Graham Greene did nothing for its image either. No-one who read Brighton Rock, or winced as Richard Attenborough razored a bookie in the film, could imagine it as anything but a dark, violent place overrun by minor mobsters.
And that is what it was in the 1930s, when the fast trains from Clapham and Croydon made it the haunt of choice for south London low lifes. Its fortunes took a turn for the better in the post-War boom years, when for a while, huge crowds masked the course's seediness. Before long, it reverted to type. For most of the last four decades it has been decrepit, declining, apparently waiting to die. It seemed to belong 10 miles along the coast, in a retirement home in Worthing.
Even so, there were always those who loved it for its tattiness, and others who loved it in spite of it. The quick, chalky ground and downland helter-skelter lend themselves to course specialists, and Brighton can have the same effect on punters. The ones who know it best tend to gather on the balcony bar, with an almost unique viewing position directly above the winning post. It is also the perfect place to enjoy the magnificent views from the track's perch atop the highest hill in Brighton. On a clear day, you can see the Marina, the Palace Pier and about 15 miles out into the English Channel. But when conditions are poor and a thick sea fret smothers the course, you can't even see the paddock.

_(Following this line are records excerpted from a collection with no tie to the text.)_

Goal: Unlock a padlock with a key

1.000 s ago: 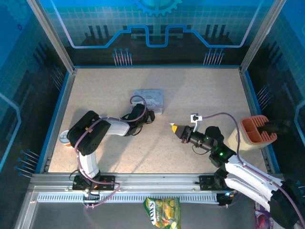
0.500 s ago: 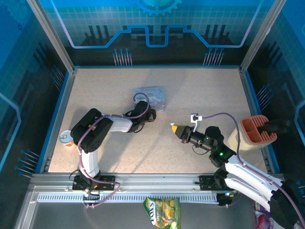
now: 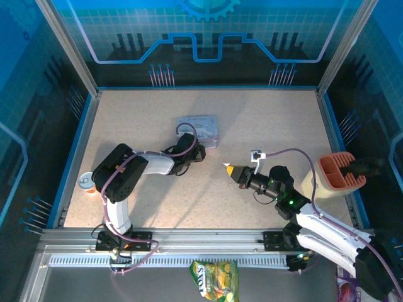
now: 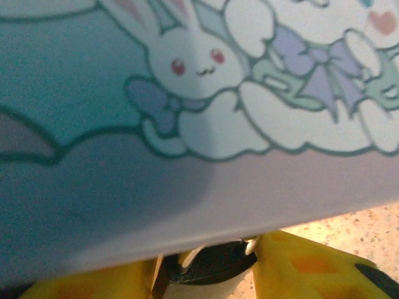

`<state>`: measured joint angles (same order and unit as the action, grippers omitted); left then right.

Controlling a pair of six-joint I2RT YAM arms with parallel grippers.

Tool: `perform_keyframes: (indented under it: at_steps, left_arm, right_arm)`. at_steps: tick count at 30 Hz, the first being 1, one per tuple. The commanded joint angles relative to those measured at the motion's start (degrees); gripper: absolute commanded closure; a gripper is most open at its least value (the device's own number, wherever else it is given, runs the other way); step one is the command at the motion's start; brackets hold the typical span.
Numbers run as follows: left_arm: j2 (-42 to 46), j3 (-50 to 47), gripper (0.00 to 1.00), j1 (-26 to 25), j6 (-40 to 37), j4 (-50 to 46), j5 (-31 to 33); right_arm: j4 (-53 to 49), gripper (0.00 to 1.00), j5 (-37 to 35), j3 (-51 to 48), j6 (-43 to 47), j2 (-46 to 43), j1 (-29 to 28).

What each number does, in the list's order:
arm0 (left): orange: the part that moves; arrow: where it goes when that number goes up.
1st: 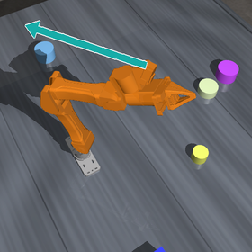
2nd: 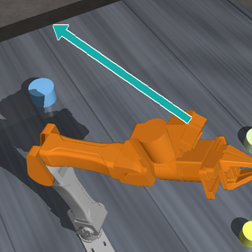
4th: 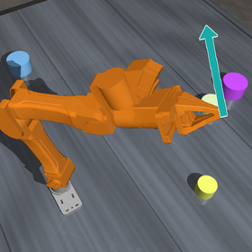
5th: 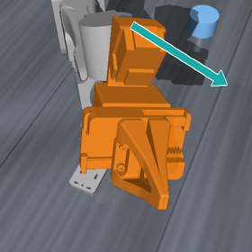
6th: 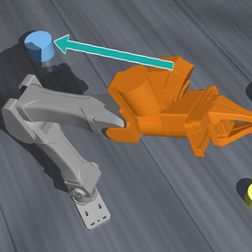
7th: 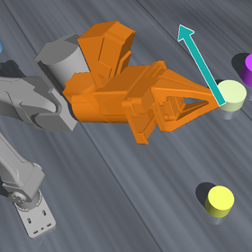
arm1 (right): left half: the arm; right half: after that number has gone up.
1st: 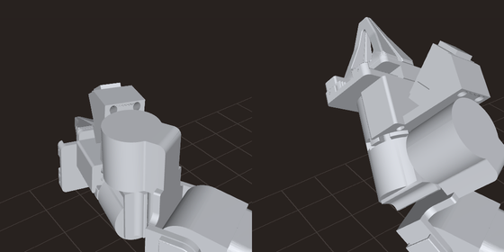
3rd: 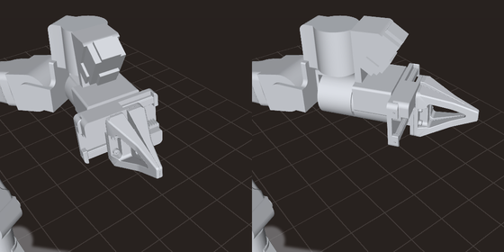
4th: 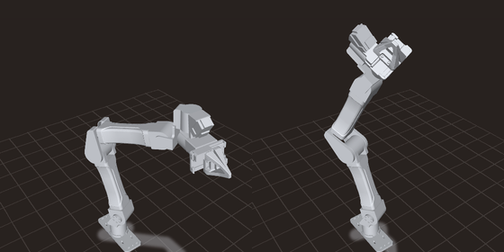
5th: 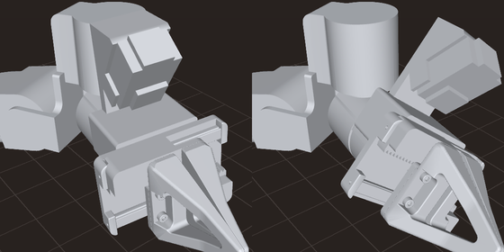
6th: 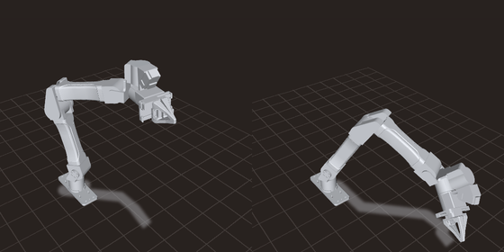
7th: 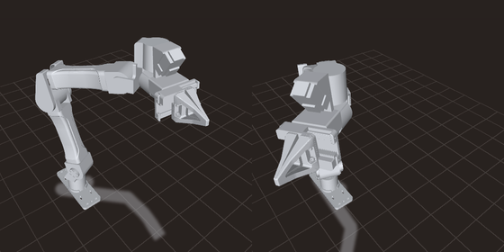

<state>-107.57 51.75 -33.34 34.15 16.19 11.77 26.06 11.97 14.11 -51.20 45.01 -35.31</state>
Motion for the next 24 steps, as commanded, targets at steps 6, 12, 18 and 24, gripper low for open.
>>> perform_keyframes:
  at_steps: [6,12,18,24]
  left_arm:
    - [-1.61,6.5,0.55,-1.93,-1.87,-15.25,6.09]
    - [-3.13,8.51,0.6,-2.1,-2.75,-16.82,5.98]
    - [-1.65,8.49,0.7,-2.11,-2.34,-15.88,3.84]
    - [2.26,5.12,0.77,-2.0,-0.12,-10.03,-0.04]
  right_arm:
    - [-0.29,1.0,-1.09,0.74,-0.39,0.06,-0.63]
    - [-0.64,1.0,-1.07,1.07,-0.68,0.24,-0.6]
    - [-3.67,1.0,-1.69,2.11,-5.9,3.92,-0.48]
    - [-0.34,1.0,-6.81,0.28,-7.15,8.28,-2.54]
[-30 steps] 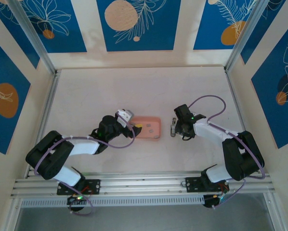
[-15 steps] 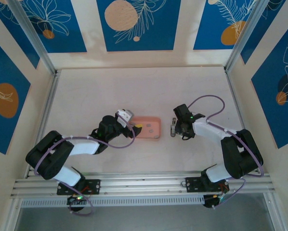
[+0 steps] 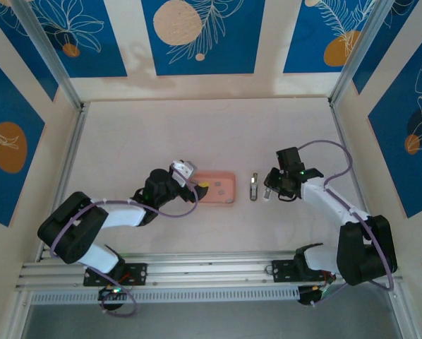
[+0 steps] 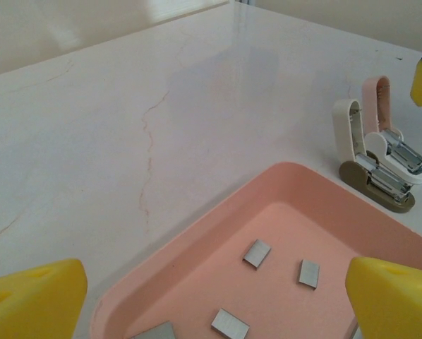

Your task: Load the staples into the stapler

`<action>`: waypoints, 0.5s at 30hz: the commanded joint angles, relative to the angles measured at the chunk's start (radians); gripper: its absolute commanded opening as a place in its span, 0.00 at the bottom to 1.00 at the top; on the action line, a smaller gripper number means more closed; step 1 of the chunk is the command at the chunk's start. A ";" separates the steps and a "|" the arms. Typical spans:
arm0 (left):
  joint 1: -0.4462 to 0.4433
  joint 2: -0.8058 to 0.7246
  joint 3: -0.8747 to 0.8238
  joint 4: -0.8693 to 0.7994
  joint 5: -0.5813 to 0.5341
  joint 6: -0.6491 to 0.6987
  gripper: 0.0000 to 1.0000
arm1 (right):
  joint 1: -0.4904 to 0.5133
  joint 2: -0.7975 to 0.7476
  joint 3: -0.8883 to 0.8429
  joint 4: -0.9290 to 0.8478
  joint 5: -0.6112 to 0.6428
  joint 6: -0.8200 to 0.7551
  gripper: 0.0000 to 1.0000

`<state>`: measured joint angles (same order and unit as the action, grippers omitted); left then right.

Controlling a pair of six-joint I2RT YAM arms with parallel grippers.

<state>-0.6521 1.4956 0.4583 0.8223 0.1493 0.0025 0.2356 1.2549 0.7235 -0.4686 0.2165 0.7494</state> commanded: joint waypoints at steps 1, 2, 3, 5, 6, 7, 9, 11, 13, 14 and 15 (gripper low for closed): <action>-0.007 0.006 0.038 -0.005 0.037 -0.007 0.94 | -0.046 -0.002 -0.053 0.045 -0.176 -0.010 0.29; -0.007 0.006 0.039 -0.007 0.040 -0.008 0.94 | -0.056 0.001 -0.062 0.057 -0.192 -0.008 0.29; -0.006 0.006 0.039 -0.008 0.044 -0.010 0.94 | -0.065 0.004 -0.071 0.068 -0.208 -0.006 0.28; -0.007 0.006 0.043 -0.012 0.045 -0.012 0.94 | -0.081 0.014 -0.084 0.085 -0.228 -0.003 0.27; -0.007 0.006 0.045 -0.012 0.045 -0.012 0.94 | -0.088 0.019 -0.089 0.089 -0.234 -0.002 0.27; -0.006 0.006 0.048 -0.015 0.045 -0.012 0.94 | -0.092 0.023 -0.094 0.094 -0.234 -0.002 0.27; -0.006 0.007 0.052 -0.020 0.047 -0.010 0.94 | -0.102 0.033 -0.099 0.101 -0.240 -0.003 0.26; -0.007 0.011 0.055 -0.022 0.048 -0.011 0.94 | -0.111 0.040 -0.104 0.108 -0.248 -0.004 0.24; -0.007 0.011 0.057 -0.025 0.050 -0.013 0.94 | -0.120 0.046 -0.107 0.113 -0.257 -0.004 0.23; -0.006 0.012 0.056 -0.025 0.050 -0.013 0.94 | -0.124 0.049 -0.110 0.115 -0.258 -0.004 0.23; -0.006 0.012 0.058 -0.026 0.050 -0.013 0.94 | -0.125 0.052 -0.111 0.117 -0.262 -0.004 0.22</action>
<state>-0.6521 1.4956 0.4885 0.7967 0.1761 -0.0010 0.1188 1.2984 0.6250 -0.3668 -0.0006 0.7498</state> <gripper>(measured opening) 0.938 0.227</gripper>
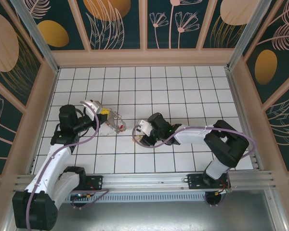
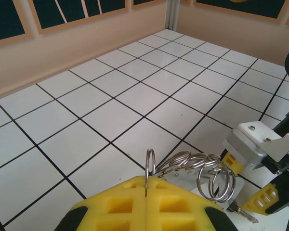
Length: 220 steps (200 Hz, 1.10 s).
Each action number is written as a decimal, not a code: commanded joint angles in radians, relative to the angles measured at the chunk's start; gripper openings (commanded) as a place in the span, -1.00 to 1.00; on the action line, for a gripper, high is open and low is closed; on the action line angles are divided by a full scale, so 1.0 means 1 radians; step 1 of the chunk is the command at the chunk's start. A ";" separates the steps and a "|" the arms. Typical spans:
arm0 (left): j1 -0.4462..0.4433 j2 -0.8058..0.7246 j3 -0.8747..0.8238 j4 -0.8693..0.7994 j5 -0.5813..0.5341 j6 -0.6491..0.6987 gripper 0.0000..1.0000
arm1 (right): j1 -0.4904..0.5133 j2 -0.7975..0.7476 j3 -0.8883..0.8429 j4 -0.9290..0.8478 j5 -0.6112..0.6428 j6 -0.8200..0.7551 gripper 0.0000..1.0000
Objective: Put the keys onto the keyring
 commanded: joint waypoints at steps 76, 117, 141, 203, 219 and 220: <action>-0.005 -0.016 0.001 0.014 0.010 0.004 -1.00 | -0.003 0.116 0.041 0.048 -0.041 -0.011 -0.20; -0.005 -0.017 0.003 0.007 0.008 0.011 -1.00 | -0.022 0.118 0.045 0.046 -0.065 -0.010 -0.50; -0.005 -0.015 0.004 0.007 0.007 0.010 -1.00 | -0.035 0.115 0.055 0.031 -0.081 -0.007 -0.49; -0.005 -0.012 0.010 0.007 0.005 0.012 -1.00 | -0.063 0.096 0.075 0.018 -0.152 0.050 -0.29; -0.005 -0.011 0.008 0.007 0.004 0.012 -1.00 | -0.067 0.107 0.082 0.012 -0.173 0.061 -0.29; -0.005 -0.011 0.008 0.007 0.004 0.013 -1.00 | -0.067 0.108 0.083 0.012 -0.174 0.061 -0.29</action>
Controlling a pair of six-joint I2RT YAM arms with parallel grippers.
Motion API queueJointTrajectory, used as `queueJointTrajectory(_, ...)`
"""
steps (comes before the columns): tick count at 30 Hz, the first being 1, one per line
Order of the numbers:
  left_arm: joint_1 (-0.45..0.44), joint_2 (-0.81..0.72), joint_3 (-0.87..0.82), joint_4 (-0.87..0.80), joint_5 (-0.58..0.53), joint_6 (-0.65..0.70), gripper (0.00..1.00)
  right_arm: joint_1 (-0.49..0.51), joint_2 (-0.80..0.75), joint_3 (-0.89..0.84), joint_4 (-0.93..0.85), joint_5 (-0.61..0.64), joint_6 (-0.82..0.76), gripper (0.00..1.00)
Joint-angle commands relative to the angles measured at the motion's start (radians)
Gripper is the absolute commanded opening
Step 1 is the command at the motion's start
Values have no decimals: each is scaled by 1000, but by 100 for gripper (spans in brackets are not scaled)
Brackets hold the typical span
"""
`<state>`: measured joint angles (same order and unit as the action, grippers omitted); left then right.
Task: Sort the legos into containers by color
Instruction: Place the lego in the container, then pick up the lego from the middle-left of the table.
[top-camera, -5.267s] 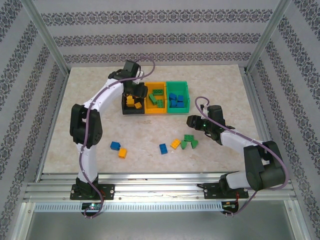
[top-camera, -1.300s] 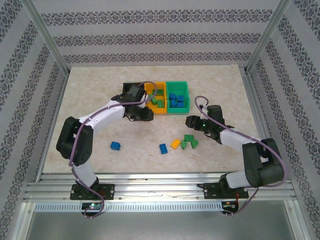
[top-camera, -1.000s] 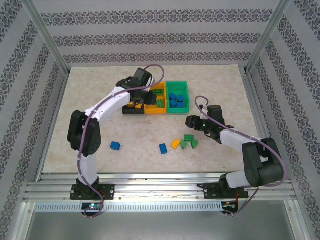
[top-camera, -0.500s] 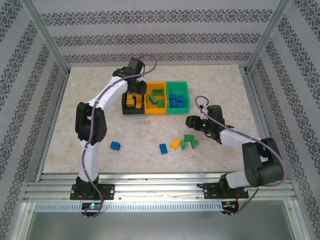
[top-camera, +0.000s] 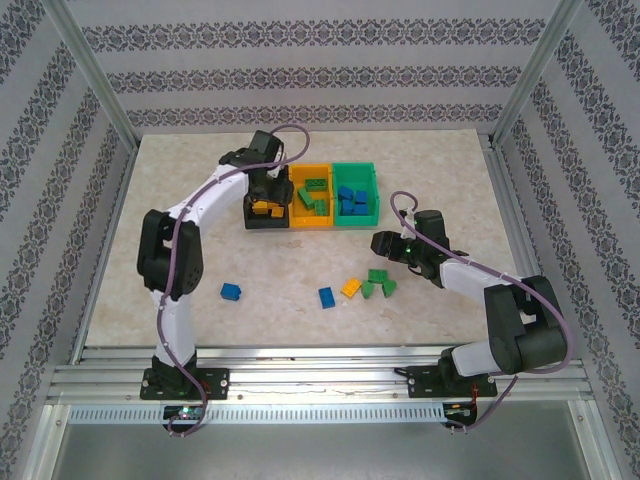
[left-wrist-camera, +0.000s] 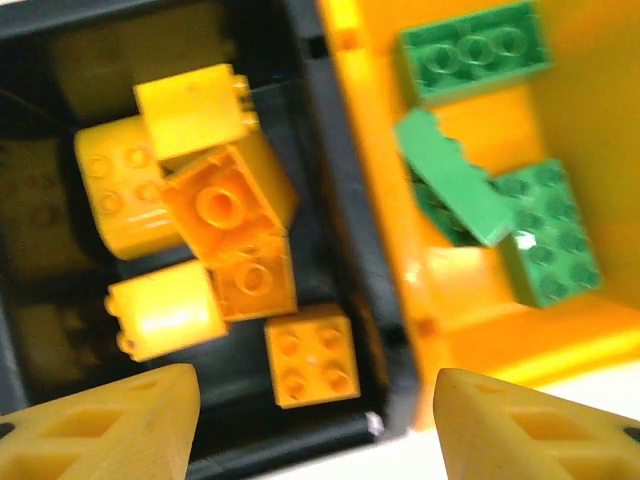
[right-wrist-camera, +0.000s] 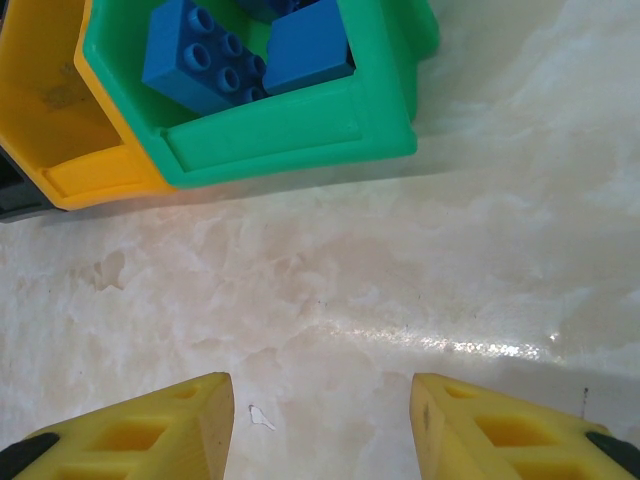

No longer, though, is it a track in terminal decline. It is 16 months since Stan Clarke, the man who revived Uttoxeter and Newcastle, took on his most difficult challenge. So far, he has not even reached phase two of a four-year development plan, but already the transformation is remarkable. There is fresh paint everywhere, soft new carpets in the bars, hospitality suites, and a new parade ring and winners' enclosure.
The strangest feeling for those who knew the old Brighton well is the sense that the course is proud of itself these days. Next month, it will even make it to terrestrial television for the first time, when Channel 4 broadcasts an pounds 18,000 sprint handicap.
"Two years ago, if any course had been marked down for closure, it would have been this one," Phil Bell, Brighton's commercial manager, said yesterday as a big holiday crowd milled around the parade ring. "We've spent pounds 1m on it already, on everything from painting the walls to planting flowers, and the next phase this winter will be the inside of the grandstand, Tatts and Members."
The crowd figures are improving already. "Last year for this meeting we had 700 paying customers," Bell said. "This year there are 1,400." Long term, though, he is thinking much bigger. "There are," he says, "250,000 people who live within 10 minutes of here."
It is still trippers and tourists, rather than locals, who form the bulk of the crowd. The Silver Ring is like an extension of the beach, with push-chairs and picnics, towels and ice-creams. Every face, it seems, is either pink (too much sun), or red (too much ale).
These days, the holiday atmosphere spills over into the other enclosures too, and no-one seems to mind that the horses are rarely of a quality to match their refurbished surroundings. Occasionally, though, a good one gets through. Valentine Waltz, this year's French 1,000 Guineas winner, won at Brighton as a two-year-old. A few months before that, a filly called Zomaradah won a maiden at Brighton. On her next outing, she won the Italian Oaks. So Brighton's horses are getting more upmarket, too, more good news for those racegoers who adore their trips to the top of the hill. A few of them may moan that rock-bottom standards on both sides of the running rail were part of the course's old appeal, but it is not as if Brighton will ever be an aristocrat among racetracks. The way it is going though, it should soon be upper working class and that would probably suit everyone just fine.